For more than a year, American Dream in East Rutherford has been openly operating its retail stores on Sundays — in direct defiance of Bergen County's blue laws. The mall's position is that it sits on land owned by the New Jersey Sports and Exposition Authority, which is state property, and therefore county law does not apply.

Bergen County says that is wrong. Paramus sued. The lawsuit is still working its way through the courts in 2026. In the meantime, shoppers have been walking into American Dream on Sundays buying things that technically cannot be sold in Bergen County on Sundays, while five minutes away the Garden State Plaza cordons off its clothing sections with caution tape on the same day.

That is not a sustainable situation. You cannot have a mega-mall openly flouting a law while the small businesses down the road follow it faithfully and lose customers because of it. The Paramus mayor called it an unfair advantage for American Dream's tenants — and he is right. The playing field stopped being level the moment American Dream decided the rules did not apply to them.

The practical argument wins

Here is where I land. The sentiment behind the blue laws — the idea that one day a week should feel different, quieter, less commercial — is something I actually respect. There is something worth protecting about a Sunday that does not feel exactly like a Saturday.

But the world has changed in ways that make the laws increasingly difficult to defend.
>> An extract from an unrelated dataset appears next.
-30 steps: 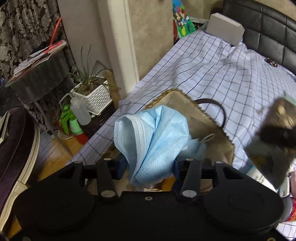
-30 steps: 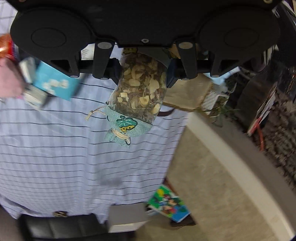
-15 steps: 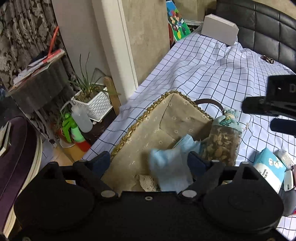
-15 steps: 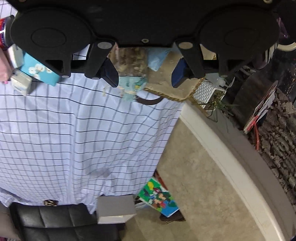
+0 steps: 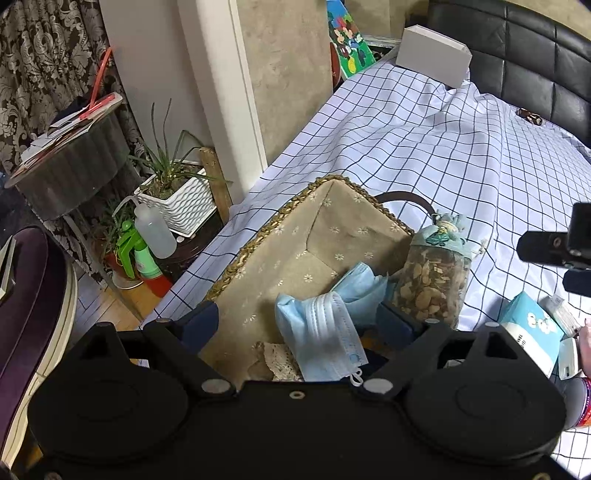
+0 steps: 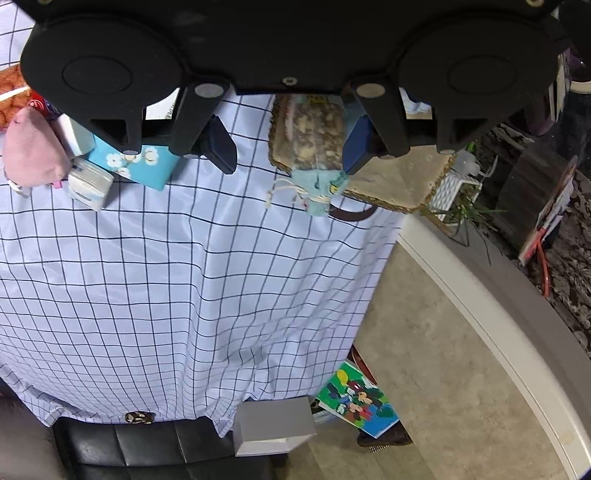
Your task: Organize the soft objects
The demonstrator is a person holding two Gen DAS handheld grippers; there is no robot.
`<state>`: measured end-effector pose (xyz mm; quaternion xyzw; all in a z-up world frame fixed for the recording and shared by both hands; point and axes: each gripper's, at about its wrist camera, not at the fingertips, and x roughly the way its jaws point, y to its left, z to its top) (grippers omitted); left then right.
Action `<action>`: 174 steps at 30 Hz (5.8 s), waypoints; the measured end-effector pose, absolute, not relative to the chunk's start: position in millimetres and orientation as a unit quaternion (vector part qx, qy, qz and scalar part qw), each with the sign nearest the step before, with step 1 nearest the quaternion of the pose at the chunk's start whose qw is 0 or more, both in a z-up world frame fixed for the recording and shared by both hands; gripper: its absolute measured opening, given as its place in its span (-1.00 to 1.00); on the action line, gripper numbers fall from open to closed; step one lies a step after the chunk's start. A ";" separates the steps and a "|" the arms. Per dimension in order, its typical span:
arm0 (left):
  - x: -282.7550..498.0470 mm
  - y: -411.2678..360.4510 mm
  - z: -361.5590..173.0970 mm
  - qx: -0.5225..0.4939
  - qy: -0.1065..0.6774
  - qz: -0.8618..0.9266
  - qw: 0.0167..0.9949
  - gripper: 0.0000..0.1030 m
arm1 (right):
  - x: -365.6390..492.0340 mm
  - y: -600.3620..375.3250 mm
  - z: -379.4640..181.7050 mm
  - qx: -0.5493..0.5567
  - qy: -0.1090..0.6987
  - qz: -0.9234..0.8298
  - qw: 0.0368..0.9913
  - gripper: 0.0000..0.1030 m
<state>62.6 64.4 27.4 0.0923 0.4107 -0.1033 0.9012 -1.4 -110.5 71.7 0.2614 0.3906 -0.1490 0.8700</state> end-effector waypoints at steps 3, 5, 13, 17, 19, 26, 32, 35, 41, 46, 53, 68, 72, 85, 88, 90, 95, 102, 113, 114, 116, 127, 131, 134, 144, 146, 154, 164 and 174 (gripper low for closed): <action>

Working families in 2026 often have exactly two days off. Saturday and Sunday. That is it. If Sunday retail is closed, they lose half their shopping window to a law that traces its roots to Puritan theology. Meanwhile, everything they need is available online seven days a week, 24 hours a day. The blue laws do not make Sunday quieter anymore. They just make Bergen County less competitive.

Online shopping did not take a day off. Bergen County's small businesses cannot afford to either.

The path forward

There is no shortage of Bergen County residents who agree. Grassroots campaigns to repeal the laws have existed for years — on social media, in petitions, in letters to legislators. Governor Chris Christie tried to repeal them in his 2010 budget and got shot down. The path to repeal runs through either a new ballot referendum — the last one was 1993 — or action by the state legislature, which has historically avoided touching this issue.

What is different now is American Dream. The mall has done what no referendum or petition ever managed to do: it forced the conversation into active litigation and made the inconsistency impossible to ignore. If the courts rule that American Dream is exempt because it sits on state land, the blue laws effectively become unenforceable for any sufficiently large development — and the whole framework collapses anyway.

Repeal the laws. Give every business the choice and the opportunity. Stop worrying about suppressing vice and immorality — that ship sailed in 1798.

If you live in Bergen County and agree, your freeholder and your state legislators need to hear from you. The last referendum was 1993. A lot has changed in thirty-three years.

Even Chick-fil-A makes a choice on Sundays. Bergen County's businesses deserve the same one.